**Exercise goal**
Look through the entries for the string "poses" and copy every line where it shows up.

*** Provided data

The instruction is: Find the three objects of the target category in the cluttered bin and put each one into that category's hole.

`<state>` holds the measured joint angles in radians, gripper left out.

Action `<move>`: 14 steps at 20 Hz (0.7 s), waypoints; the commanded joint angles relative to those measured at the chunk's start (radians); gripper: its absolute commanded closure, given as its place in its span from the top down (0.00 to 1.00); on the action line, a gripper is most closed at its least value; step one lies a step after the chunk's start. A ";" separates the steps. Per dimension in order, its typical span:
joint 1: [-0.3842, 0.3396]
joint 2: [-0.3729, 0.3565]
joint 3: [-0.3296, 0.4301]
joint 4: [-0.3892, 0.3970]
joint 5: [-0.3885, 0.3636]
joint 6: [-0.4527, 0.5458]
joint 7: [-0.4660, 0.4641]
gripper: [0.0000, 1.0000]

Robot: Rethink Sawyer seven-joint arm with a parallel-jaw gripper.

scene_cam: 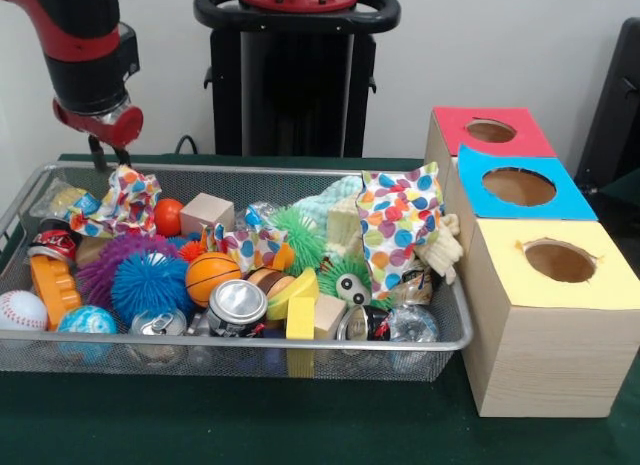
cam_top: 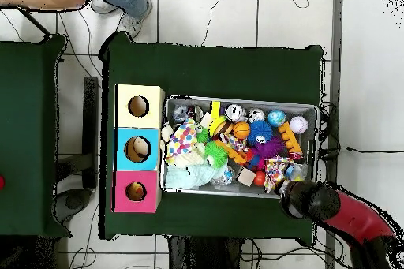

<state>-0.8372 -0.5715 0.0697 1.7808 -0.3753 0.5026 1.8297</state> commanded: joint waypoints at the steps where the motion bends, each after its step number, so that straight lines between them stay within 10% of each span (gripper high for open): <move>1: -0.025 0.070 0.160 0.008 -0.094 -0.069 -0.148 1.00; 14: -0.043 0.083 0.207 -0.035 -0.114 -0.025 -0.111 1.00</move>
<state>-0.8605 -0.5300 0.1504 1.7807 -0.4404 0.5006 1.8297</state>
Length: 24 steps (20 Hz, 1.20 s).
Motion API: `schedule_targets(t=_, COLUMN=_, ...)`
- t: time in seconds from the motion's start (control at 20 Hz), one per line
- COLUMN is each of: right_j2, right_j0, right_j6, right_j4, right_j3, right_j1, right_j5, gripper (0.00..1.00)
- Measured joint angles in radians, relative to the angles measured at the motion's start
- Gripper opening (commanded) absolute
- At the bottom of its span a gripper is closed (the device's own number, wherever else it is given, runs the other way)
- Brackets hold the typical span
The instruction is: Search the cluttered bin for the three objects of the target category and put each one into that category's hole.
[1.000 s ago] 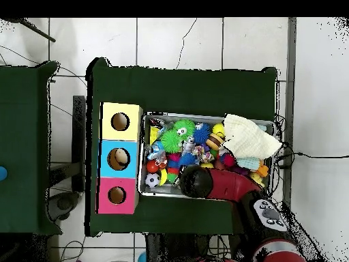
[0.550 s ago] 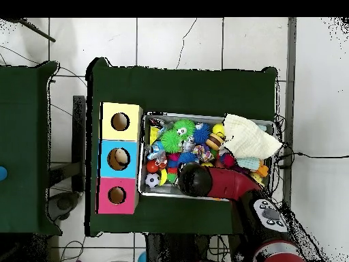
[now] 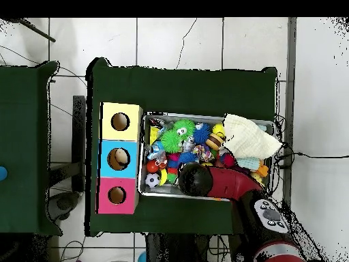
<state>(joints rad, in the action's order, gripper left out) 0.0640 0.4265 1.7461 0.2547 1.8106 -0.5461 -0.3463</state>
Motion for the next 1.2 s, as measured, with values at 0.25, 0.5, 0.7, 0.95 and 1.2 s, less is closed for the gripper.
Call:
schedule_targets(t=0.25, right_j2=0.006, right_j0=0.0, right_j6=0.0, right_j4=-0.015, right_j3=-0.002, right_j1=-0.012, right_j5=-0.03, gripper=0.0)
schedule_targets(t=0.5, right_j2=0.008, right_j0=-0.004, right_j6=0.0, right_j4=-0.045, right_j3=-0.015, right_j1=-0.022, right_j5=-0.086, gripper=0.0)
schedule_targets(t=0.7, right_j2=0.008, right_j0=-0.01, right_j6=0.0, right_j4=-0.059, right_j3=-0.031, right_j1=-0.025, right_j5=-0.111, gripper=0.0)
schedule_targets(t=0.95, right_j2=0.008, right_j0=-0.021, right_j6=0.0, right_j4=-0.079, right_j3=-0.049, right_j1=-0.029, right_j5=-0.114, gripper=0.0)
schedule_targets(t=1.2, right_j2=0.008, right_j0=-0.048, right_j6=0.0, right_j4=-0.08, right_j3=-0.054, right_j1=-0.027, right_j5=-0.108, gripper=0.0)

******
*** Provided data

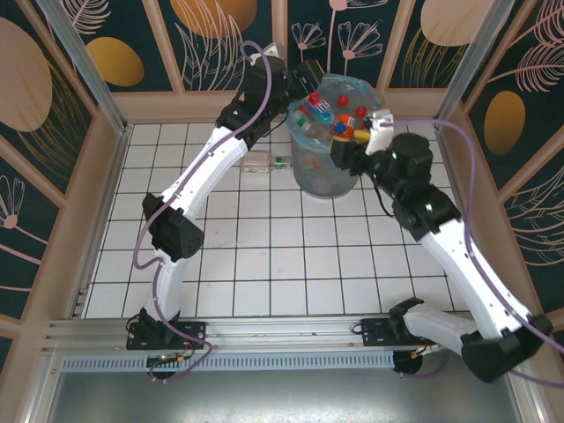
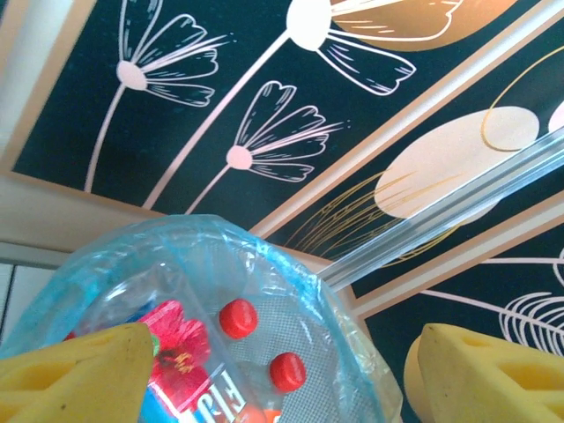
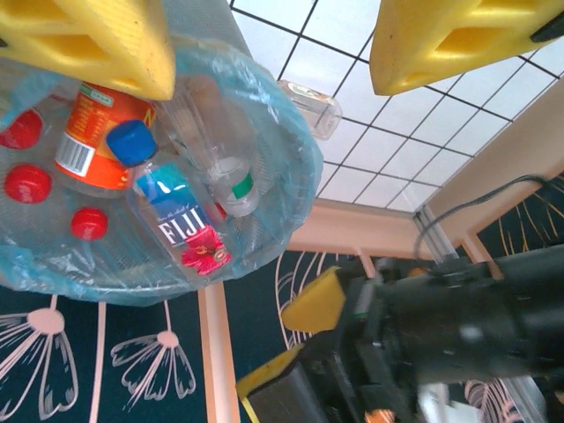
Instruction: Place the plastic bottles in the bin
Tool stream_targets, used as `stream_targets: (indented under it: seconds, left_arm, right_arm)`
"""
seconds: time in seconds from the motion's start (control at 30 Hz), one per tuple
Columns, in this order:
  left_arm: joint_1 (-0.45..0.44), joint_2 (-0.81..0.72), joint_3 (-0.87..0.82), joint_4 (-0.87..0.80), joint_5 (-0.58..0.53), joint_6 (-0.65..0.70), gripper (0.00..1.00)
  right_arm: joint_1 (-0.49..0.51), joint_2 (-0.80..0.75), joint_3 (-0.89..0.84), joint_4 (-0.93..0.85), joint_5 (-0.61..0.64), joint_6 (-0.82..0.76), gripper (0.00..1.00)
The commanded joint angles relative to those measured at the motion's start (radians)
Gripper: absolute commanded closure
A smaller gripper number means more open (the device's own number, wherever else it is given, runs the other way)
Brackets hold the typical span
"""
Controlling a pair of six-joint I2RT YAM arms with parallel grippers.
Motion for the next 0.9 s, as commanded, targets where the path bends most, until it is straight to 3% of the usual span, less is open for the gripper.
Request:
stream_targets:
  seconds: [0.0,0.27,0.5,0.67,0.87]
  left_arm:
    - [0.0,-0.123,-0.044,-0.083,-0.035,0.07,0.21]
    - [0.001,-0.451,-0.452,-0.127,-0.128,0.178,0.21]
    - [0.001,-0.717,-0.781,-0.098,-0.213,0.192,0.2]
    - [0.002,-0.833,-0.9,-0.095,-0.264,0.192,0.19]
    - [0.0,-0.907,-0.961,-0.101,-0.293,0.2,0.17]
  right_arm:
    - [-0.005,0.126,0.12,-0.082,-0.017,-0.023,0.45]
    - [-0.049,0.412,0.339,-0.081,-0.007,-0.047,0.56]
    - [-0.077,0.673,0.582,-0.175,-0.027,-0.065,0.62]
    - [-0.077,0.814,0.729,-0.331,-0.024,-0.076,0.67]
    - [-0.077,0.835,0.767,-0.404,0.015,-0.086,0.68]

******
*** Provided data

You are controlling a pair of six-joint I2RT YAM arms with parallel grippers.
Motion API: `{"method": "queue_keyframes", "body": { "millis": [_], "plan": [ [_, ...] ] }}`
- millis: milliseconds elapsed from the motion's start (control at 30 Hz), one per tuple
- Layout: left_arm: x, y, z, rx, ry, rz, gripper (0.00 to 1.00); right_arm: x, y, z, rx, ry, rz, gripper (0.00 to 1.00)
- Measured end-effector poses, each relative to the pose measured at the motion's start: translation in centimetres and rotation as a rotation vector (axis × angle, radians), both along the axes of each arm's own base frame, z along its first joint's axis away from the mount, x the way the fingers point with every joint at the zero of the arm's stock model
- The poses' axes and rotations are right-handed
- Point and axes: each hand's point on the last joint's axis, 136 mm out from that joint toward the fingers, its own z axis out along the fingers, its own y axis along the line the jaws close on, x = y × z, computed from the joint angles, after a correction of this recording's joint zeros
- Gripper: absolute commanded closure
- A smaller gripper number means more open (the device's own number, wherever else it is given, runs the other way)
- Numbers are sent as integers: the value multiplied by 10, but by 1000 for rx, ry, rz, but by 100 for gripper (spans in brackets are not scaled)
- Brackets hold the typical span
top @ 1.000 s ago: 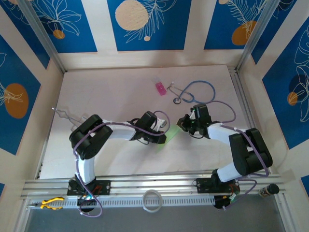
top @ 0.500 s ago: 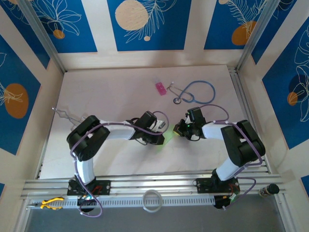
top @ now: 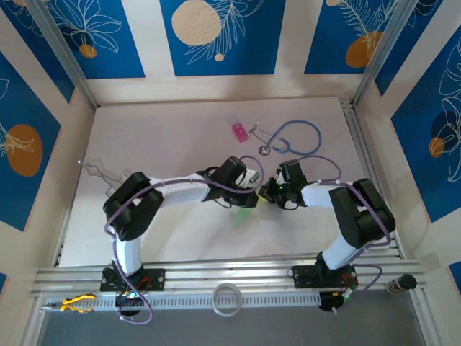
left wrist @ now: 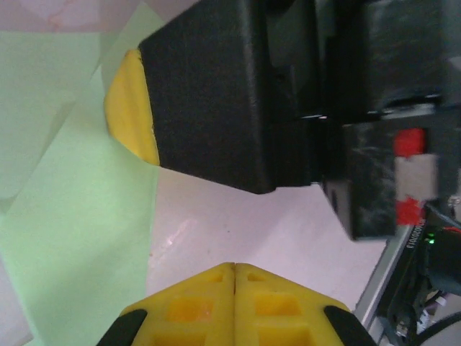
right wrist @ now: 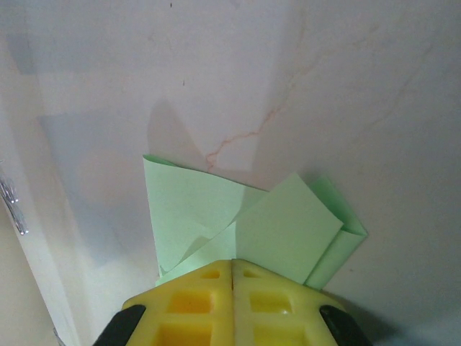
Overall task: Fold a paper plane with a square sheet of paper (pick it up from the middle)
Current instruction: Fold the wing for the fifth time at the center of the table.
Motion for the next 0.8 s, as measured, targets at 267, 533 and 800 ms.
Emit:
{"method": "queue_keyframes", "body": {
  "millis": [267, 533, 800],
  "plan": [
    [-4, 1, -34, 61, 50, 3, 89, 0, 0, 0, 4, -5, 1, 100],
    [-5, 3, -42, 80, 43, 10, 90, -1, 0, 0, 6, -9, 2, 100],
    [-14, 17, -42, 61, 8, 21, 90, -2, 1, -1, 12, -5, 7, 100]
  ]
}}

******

**Exercise result**
- Measured end-effector poses, each relative to the pose measured at the motion's start: translation in centimetres and rotation as a rotation vector (axis × angle, radians), both along the axes of each arm's own base frame, z along its first joint's axis away from the mount, x the way the fingers point with every joint at the zero of the arm's stock model
- The poses' axes and rotations are right-handed

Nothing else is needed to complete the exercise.